**ASSIGNMENT:**
Return the lines of the data below starting at the one holding "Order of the" and ending at the one holding "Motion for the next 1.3", word for word, leaving every picture out.

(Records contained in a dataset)

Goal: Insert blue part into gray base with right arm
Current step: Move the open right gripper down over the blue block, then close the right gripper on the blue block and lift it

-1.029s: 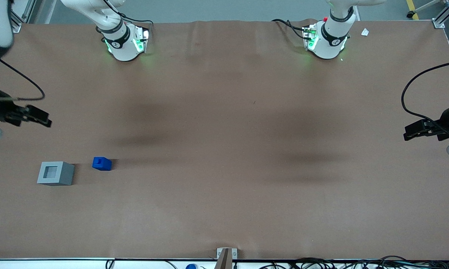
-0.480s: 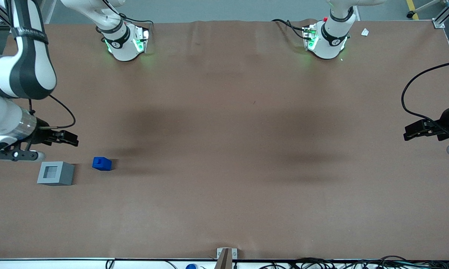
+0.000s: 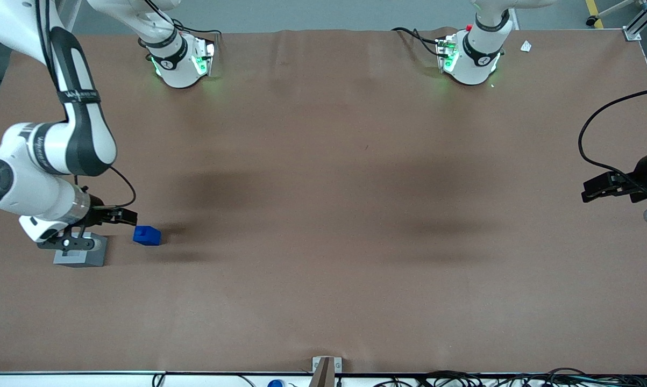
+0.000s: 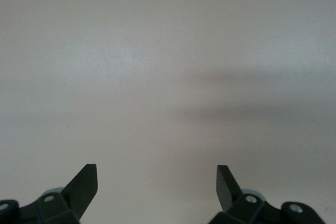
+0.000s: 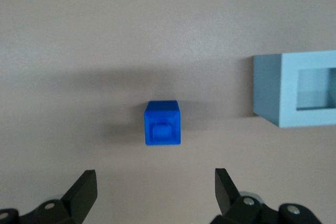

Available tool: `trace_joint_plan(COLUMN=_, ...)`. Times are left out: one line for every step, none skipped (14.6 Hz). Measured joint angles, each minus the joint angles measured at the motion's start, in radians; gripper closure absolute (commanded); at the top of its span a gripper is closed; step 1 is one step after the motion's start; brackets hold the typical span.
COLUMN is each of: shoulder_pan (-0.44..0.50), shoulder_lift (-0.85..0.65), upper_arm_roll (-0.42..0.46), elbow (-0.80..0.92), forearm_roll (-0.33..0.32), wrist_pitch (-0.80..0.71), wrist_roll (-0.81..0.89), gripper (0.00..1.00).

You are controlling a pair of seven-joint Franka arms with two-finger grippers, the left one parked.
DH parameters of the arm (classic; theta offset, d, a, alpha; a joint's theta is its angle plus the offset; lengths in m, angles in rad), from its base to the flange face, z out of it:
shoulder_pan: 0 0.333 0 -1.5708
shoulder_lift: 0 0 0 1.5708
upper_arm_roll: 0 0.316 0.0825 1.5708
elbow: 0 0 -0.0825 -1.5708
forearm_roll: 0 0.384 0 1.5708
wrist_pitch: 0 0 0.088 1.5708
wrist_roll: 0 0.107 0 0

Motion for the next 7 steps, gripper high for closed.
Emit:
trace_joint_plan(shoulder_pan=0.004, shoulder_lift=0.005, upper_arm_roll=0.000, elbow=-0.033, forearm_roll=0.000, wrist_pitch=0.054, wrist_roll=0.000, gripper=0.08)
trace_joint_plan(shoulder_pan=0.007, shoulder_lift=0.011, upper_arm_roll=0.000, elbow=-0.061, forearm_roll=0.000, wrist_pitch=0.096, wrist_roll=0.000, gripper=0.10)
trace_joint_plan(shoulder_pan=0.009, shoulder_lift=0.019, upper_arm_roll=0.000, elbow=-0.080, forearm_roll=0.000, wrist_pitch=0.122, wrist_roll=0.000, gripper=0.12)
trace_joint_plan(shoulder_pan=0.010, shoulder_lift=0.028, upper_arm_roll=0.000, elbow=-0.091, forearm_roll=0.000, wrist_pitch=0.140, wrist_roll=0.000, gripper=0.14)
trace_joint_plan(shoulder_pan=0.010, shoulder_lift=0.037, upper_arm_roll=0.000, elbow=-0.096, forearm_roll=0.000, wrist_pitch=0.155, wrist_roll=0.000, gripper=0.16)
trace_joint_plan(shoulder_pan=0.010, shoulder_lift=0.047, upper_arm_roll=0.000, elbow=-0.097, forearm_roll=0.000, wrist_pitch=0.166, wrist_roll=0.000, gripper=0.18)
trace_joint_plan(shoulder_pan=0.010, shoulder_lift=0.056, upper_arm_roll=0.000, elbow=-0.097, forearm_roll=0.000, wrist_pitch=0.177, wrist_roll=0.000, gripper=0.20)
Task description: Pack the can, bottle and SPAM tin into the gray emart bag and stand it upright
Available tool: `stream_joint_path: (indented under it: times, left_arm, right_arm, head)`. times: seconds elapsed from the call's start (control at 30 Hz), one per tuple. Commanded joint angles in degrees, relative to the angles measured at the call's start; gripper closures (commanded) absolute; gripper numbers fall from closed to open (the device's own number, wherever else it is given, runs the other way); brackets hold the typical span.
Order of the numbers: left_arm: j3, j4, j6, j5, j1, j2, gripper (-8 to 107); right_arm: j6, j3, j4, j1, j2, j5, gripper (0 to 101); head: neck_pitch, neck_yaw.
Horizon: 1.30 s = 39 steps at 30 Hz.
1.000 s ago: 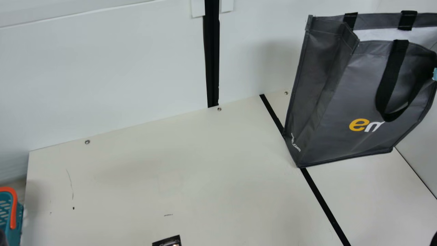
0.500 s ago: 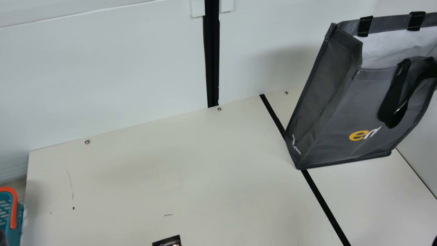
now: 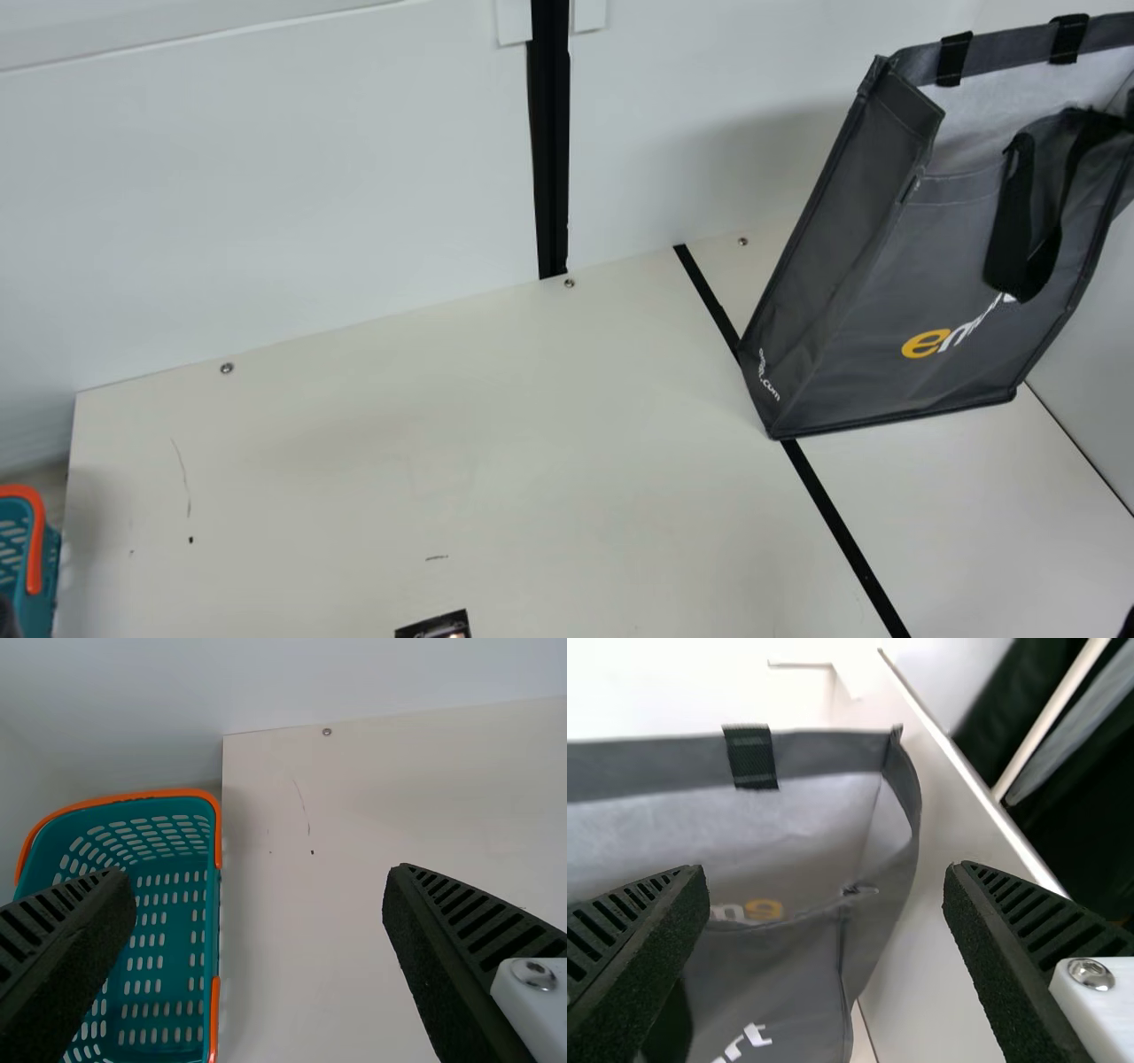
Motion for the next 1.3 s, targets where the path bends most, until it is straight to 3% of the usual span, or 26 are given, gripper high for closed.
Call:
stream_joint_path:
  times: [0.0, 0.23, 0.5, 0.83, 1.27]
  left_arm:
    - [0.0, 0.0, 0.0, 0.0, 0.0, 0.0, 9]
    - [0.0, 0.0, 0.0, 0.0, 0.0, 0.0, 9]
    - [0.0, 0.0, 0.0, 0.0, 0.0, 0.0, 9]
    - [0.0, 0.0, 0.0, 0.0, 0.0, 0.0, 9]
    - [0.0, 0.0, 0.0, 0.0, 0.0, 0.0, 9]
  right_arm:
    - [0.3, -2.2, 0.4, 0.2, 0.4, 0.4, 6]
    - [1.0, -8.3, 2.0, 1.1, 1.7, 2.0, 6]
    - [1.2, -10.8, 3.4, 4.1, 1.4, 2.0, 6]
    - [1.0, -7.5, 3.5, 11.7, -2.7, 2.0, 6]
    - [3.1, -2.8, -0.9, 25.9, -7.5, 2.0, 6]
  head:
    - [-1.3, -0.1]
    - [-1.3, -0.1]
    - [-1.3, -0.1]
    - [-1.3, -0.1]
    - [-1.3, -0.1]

**ANSWER FOR THIS EXERCISE:**
Order of the numbers: left_arm: j3, j4, j6, j5, j1, j2, gripper (-8 to 107); right_arm: j6, j3, j4, j1, j2, j5, gripper (0 to 101); head: neck_pitch, neck_yaw.
Horizon: 1.30 s = 39 steps at 30 Hz.
1.000 s ago: 
0.500 s ago: 
now: 
Motion for the next 1.3 s, targets where the path bends most, until it is straight to 3% of the usual span, or 26 are given, gripper high for closed.

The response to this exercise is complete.